--- Dataset excerpt Enclosed Below ---

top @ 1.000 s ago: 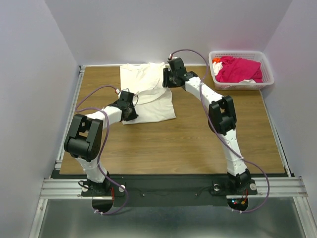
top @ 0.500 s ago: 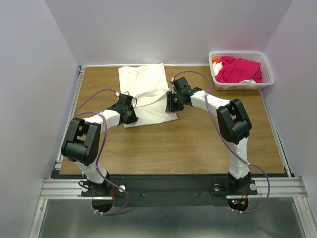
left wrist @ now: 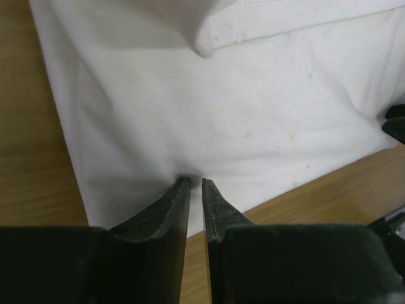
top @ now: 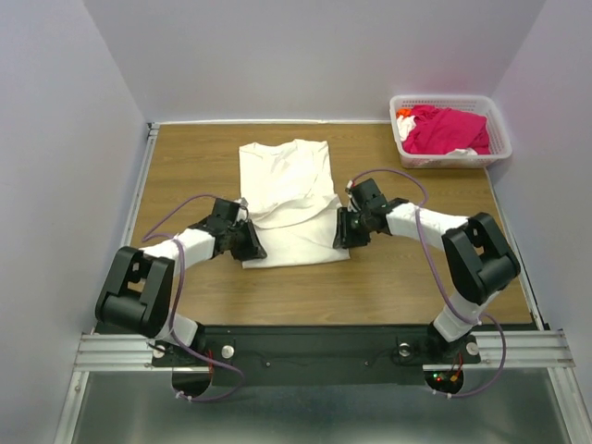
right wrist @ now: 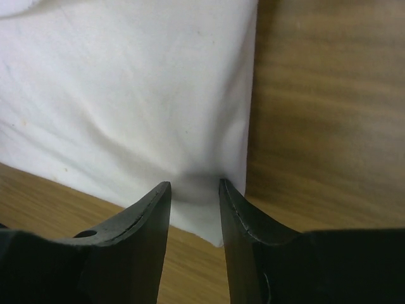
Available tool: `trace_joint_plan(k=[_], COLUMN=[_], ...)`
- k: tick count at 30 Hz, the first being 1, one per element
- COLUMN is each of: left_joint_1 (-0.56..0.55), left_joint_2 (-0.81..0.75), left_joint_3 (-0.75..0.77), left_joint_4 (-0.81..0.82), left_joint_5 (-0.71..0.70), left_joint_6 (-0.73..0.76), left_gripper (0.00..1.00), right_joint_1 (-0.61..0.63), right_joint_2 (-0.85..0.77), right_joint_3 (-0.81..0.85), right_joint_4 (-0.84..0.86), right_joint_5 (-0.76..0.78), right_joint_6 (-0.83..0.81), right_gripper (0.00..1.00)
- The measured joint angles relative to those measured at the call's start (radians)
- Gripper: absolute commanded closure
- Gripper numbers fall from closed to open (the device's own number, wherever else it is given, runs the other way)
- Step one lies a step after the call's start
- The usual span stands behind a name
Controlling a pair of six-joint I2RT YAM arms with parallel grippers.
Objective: Fold and stack the t-shirts
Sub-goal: Fold the tshirt
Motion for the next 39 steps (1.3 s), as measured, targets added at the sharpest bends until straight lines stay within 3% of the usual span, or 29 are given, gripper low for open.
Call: trace_joint_plan(k=[6,9,18,31,39], left_joint_1=[-0.013,-0.013,-0.013,-0.008,0.076], left_joint_2=[-0.118,-0.155,-0.122,0.058,0.189], left_joint_3=[-0.032,-0.008,0.104,0.222,0.374], left_joint_4=[-0.158,-0.237,-0.202,-0.097,-0.038], left_joint_5=[0.017,-0.024,-0.123,-0.149,-0.096], left_joint_6=[-0.014,-0.017,-0.039,-0.108,-0.156], left_gripper=[0.39,0.32,0.28,0.30,0.31], right_joint_1=[0.000,-0.001,-0.005,-0.005,-0.005], right_joint_2=[-0.093,-0.095,-0.095,-0.062,-0.059], right_joint_3=[-0.050,-0.012,0.145,0.159,0.159], right_joint_4=[-0.105,-0.132,-0.137,-0.122,-0.118], right_joint_5=[0.029,0.030,0.026,0.008,0.008], right_joint_6=[-0.013,-0.026,-0.051,-0.054,-0.065], right_gripper=[0.57,0.57,0.55,0.53,0.53])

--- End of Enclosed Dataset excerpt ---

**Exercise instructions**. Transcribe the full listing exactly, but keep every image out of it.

**Completed task**.
top @ 1.000 s ago: 
top @ 0.500 s ago: 
left wrist @ now: 
top @ now: 
right wrist @ now: 
Available tool: `trace_joint_plan(k=[_], COLUMN=[_], ...)`
- k: tick count at 30 Hz, the first being 1, one per element
- COLUMN is each of: left_joint_1 (-0.56..0.55), left_joint_2 (-0.81..0.75), left_joint_3 (-0.75..0.77), left_joint_4 (-0.81..0.82), left_joint_5 (-0.71..0.70), left_joint_6 (-0.73..0.76), left_gripper (0.00..1.00), right_joint_1 (-0.61..0.63), right_joint_2 (-0.85..0.77), right_joint_3 (-0.81..0.85), right_joint_4 (-0.84..0.86), right_joint_5 (-0.76..0.78), right_joint_6 (-0.83..0.81), right_gripper (0.00..1.00)
- The measured joint angles relative to those measured at the call's start (radians)
- Gripper: absolute commanded closure
- Gripper numbers fall from closed to open (the device's own number, wherever else it is given, runs the other way)
- Step one lies a step after the call's start
- The usual span stands behind a name
Controlling a pair of six-joint I2RT YAM arms with parallel grippers.
Objective: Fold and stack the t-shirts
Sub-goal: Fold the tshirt
Motion for the next 39 steps (1.3 s), as measured, targets added at the sharpest bends until straight lines stay within 3% of the usual span, or 29 are given, gripper low for open.
Call: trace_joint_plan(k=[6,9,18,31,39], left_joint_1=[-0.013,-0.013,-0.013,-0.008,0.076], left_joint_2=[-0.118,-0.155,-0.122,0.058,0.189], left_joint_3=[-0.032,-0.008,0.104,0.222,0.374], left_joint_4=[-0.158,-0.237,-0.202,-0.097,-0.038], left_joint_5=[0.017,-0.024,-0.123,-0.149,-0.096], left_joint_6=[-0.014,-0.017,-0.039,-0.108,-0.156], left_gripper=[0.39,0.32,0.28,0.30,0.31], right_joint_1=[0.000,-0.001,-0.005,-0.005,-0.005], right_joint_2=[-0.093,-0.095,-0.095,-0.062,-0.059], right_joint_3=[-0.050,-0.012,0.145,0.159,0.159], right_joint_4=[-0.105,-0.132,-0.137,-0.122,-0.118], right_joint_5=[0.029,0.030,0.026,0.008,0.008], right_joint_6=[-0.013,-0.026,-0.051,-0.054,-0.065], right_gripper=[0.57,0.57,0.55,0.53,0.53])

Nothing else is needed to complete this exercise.